I can't read your hyperbolically titled paywalled medium post, so idk if it has ...

ragingregard · 2025-10-31T21:25:05 1761945905

The above article is not convincing at all.

Nothing on infra costs, hardware throughput + capacity (accounting for hidden tokens) & depreciation, just a blind faith that pricing by providers "covers all costs and more". Naive estimate of 1000 tokens per search using some simplistic queries, exactly the kind of usage you don't need or want an LLM for. LLMs excel in complex queries with complex and long output. Doesn't account at all for chain-of-thought (hidden tokens) that count as output tokens by the providers but are not present in the output (surprise).

Completely skips the fact the vast majority of paid LLM users use fixed subscription pricing precisely because the API pay-per-use version would be multiples more expensive and therefore not economical.

Moving on.

logicprog · 2025-11-07T12:57:56 1762520276

> Nothing on infra costs, hardware throughput + capacity (accounting for hidden tokens) & depreciation

That's because it's coming at things from the other end: since we can't be sure exactly what companies are doing, we're just going to look at the actual market incentives and pricing available and try to work backwards from there. And to be fair, it also cites, for instance, deepseek's paper where they talk about what their power foot margins are on inference.

> just a blind faith that pricing by providers "covers all costs and more".

It's not blind faith. I think they make a really good argument for why the pricing by providers almost certainly does cover all the costs and more. Again, including citing white papers by some of those providers.

> Naive estimate of 1000 tokens per search using some simplistic queries, exactly the kind of usage you don't need or want an LLM for.

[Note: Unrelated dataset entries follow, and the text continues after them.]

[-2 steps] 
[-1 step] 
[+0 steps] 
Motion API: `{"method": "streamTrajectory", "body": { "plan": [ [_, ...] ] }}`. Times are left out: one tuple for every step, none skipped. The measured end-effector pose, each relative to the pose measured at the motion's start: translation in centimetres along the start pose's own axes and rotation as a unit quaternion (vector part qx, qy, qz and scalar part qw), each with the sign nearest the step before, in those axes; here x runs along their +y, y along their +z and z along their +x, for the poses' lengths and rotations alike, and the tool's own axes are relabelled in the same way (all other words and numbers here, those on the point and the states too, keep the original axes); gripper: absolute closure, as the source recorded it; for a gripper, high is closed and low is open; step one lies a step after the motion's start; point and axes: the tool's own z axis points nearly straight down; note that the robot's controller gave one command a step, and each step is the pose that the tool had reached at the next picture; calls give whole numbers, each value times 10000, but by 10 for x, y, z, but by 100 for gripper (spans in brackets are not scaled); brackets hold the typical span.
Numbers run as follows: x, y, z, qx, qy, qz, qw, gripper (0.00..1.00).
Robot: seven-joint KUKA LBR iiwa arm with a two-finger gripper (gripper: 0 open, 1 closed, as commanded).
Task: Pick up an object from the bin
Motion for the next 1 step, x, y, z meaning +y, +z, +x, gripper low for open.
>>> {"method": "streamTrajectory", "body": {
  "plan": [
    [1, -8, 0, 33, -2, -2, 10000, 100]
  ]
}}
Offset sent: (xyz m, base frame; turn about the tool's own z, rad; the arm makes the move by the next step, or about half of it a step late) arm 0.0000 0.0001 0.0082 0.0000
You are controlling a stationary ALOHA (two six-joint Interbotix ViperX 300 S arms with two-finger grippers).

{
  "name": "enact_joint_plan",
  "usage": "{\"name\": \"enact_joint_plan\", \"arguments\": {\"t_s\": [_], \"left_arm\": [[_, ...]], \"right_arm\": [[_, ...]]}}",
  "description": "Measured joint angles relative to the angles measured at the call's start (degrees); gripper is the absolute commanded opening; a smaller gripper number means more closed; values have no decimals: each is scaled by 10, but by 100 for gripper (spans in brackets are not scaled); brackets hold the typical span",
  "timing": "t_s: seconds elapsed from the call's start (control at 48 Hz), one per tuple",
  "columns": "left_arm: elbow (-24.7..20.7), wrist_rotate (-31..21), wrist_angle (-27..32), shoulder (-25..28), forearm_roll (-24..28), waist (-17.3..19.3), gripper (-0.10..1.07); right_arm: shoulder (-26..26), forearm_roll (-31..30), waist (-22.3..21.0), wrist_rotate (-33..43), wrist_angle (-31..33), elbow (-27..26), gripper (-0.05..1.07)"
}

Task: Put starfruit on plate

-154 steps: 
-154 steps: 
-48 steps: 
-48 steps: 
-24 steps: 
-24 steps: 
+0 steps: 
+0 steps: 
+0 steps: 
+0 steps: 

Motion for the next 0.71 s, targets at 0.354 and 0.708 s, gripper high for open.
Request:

Those token estimates were for comparing to search pricing to establish whether — relative to other things on the market — LLMs were expensive, so obviously they wanted to choose something where the domain is similar to search. That wasn't for determining whether inference was profitable or not in itself, and has absolutely no bearing on that.

> Doesn't account at all for chain-of-thought (hidden tokens) that count as output tokens by the providers but are not present in the output (surprise).

Most open-source providers provide thinking tokens in the output. Just separated by some tokens so that UI and agent software can separate it out if they want to. I believe the number of thinking tokens that Claude and GPT-5 use can be known as well: https://www.augmentcode.com/blog/developers-are-choosing-old... typically, chain of thought tokens are also factored into API pricing in terms of what tokens you're charged for. So I have no idea what this point is supposed to mean.

> Completely skips the fact the vast majority of paid LLM users use fixed subscription pricing precisely because the API pay-per-use version would be multiples more expensive and therefore not economical.

That doesn't mean that selling inference by subscription isn't profitable either! This is a common misunderstanding of how subscriptions work. With these AI inference subscriptions, your usage is capped to ensure that the company doesn't lose too much money on you. And then the goal is with the subscriptions that most people who have a subscription will end up on average using less inference than they paid for in order to pay for those who use more so that it will equal out. And that's assuming that the upper limit on the subscription usage is actually more costly than the subscription being paid itself, and that's a pretty big assumption.

If you want something that factors in subscriptions and also does the sort of first principles analysis you want, this is a good article:

https://martinalderson.com/posts/are-openai-and-anthropic-re...

And in my opinion it seems pretty clear that basically everyone who does any kind of analysis whether black box or first principles on this comes to the conclusion that you can very easily make money on inference. The only people coming to any other conclusion are those that just look at the finances of U.S. AI companies and draw conclusions on that without doing any kind of more detailed breakdown — exactly like the article you linked me, which now I have finally been able to read, thanks to someone posting the archive link, which isn't actually making any kind of case about the subscription or unit economics of token inference whatsoever, but is instead just basing its case on the massive overinvestment of specifically open AI into gigantic hyperscale data centers, which is unrelated to the specific economics of AI itself.